1

Topic: Question: Why not use utf8mb4 as default?

==== REQUIRED BASIC INFO OF YOUR IREDMAIL SERVER ====
- iRedMail version (check /etc/iredmail-release): 1.3.1
- Deployed with iRedMail Easy or the downloadable installer? installer
- Linux/BSD distribution name and version: Debian 10
- Store mail accounts in which backend (LDAP/MySQL/PGSQL): MariaDB
- Web server (Apache or Nginx):Nginx
- Manage mail accounts with iRedAdmin-Pro? yes
- [IMPORTANT] Related original log or error message is required if you're experiencing an issue.
====

Hello Zhang,

is there any specific reason not to use utf8mb4 by default in MySQL/MariaDB?

I ask because just recently I got an error where an invalid string is reported which was exported from another database:

ERROR 1366 (22007) at line 16: Incorrect string value: '\xF0\x9F\xA4\xAB N...' for column `amavisd`.`msgs`.`from_addr` at row 101

The reason is that \xF0\x9F\xA4\xAB is a utf8mb4 character. In my source table the field was VARBINARY(255) but when importing the data into a field with VARCHAR(255) above error is generated.

When altering the field to use utf8mb4, all works fine.

Above error was encountered in amavisd.msgs table.

Some funny people start using emojis or other special unicode characters in the subject to attract the readers attention.
Saving those in the database should be done with the correct charset IMHO.

I'd recommend using utf8mb4 all over the place.

What do you think?

Any remarks?

Is there any drawback to use utf8mb4? At least in amavisd.msgs table?

Another point of view: When using MySQL Administrator or any other tool, the column is shown as "BLOB", the contents hidden from my eye.
I'd wish to actually see what is saved in the column smile


Best regards,

Bernhard

----

Spider Email Archiver: On-Premises, lightweight email archiving software developed by iRedMail team. Supports Amazon S3 compatible storage and custom branding.

2

Re: Question: Why not use utf8mb4 as default?
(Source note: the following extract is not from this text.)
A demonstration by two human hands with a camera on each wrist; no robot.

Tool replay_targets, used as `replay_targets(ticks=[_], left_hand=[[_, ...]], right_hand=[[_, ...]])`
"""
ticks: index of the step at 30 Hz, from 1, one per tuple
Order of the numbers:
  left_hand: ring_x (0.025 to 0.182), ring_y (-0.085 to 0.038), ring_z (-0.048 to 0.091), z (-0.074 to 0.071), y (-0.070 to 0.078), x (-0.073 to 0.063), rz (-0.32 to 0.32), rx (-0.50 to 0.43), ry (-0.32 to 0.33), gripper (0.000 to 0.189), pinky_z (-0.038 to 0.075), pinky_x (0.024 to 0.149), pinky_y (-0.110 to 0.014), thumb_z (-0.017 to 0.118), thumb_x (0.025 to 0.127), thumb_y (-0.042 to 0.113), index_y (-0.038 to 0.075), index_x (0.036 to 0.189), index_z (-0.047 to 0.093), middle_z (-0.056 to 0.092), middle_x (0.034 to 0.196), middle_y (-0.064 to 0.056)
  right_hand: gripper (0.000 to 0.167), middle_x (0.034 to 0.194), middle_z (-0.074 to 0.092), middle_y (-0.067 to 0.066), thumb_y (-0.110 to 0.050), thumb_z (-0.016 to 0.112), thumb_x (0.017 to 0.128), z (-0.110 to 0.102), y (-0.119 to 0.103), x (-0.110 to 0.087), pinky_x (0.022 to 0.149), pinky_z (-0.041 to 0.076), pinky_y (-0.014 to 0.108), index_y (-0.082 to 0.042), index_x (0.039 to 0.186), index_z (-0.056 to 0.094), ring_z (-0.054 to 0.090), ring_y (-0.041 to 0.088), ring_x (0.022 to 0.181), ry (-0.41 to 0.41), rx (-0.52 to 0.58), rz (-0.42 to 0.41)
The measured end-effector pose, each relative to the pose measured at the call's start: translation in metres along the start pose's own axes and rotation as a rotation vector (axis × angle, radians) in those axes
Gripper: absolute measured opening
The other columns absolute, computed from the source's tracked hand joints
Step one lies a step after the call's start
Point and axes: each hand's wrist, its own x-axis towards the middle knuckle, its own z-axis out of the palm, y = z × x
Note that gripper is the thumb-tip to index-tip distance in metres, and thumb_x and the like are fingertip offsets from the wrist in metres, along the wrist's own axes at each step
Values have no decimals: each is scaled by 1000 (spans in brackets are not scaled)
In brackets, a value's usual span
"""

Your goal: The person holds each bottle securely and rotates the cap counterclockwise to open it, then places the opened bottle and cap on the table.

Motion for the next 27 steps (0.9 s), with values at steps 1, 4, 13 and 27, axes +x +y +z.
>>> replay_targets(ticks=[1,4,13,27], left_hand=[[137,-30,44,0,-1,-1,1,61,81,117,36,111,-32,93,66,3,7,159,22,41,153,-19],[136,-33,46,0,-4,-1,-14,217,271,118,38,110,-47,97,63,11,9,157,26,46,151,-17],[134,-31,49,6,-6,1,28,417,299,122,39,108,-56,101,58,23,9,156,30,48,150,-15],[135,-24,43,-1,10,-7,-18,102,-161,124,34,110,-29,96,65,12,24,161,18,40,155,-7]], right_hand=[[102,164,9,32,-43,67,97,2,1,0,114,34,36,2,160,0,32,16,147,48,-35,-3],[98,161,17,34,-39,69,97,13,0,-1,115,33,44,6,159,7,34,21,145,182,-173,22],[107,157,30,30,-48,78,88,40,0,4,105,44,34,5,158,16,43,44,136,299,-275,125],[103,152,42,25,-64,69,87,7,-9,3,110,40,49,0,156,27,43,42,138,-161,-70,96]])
Good catch, will fix it in next release.

3

Re: Question: Why not use utf8mb4 as default?

Thanks a lot!

I will implement a temporary fix in amavis table and wait for your next update instruction to get the rest of the fields fixed.

4

Re: Question: Why not use utf8mb4 as default?

Fix it by running MySQL commands as SQL root user:

USE amavisd;
ALTER TABLE msgs MODIFY COLUMN from_address VARBINARY(255) NOT NULL DEFAULT '';

5

Re: Question: Why not use utf8mb4 as default?

VARBINARY does actually work well but creates a little issue when analyzing data via SQL.

That problem was caused by my old amavisd table structure which used VARBINARY.

New iRedMail-1.3.1 installation uses

...
`from_addr` varchar(255) CHARACTER SET utf8 COLLATE utf8_bin DEFAULT '',
...

which makes more sense but may cause troubles when importing data from an older installation where fields are VARBINARY

IMHO at least the field from_addr should be utf8mb4, e.g.

...
`from_addr` varchar(255) CHARACTER SET utf8mb4 COLLATE utf8mb4_bin DEFAULT '',
...

On a global level I'd still suggest to use utf8mb4 as default character set.


At the end the data still stays the same but we change the way MySQL/MariaDB treats the data for queries, display and verification.

6

Re: Question: Why not use utf8mb4 as default?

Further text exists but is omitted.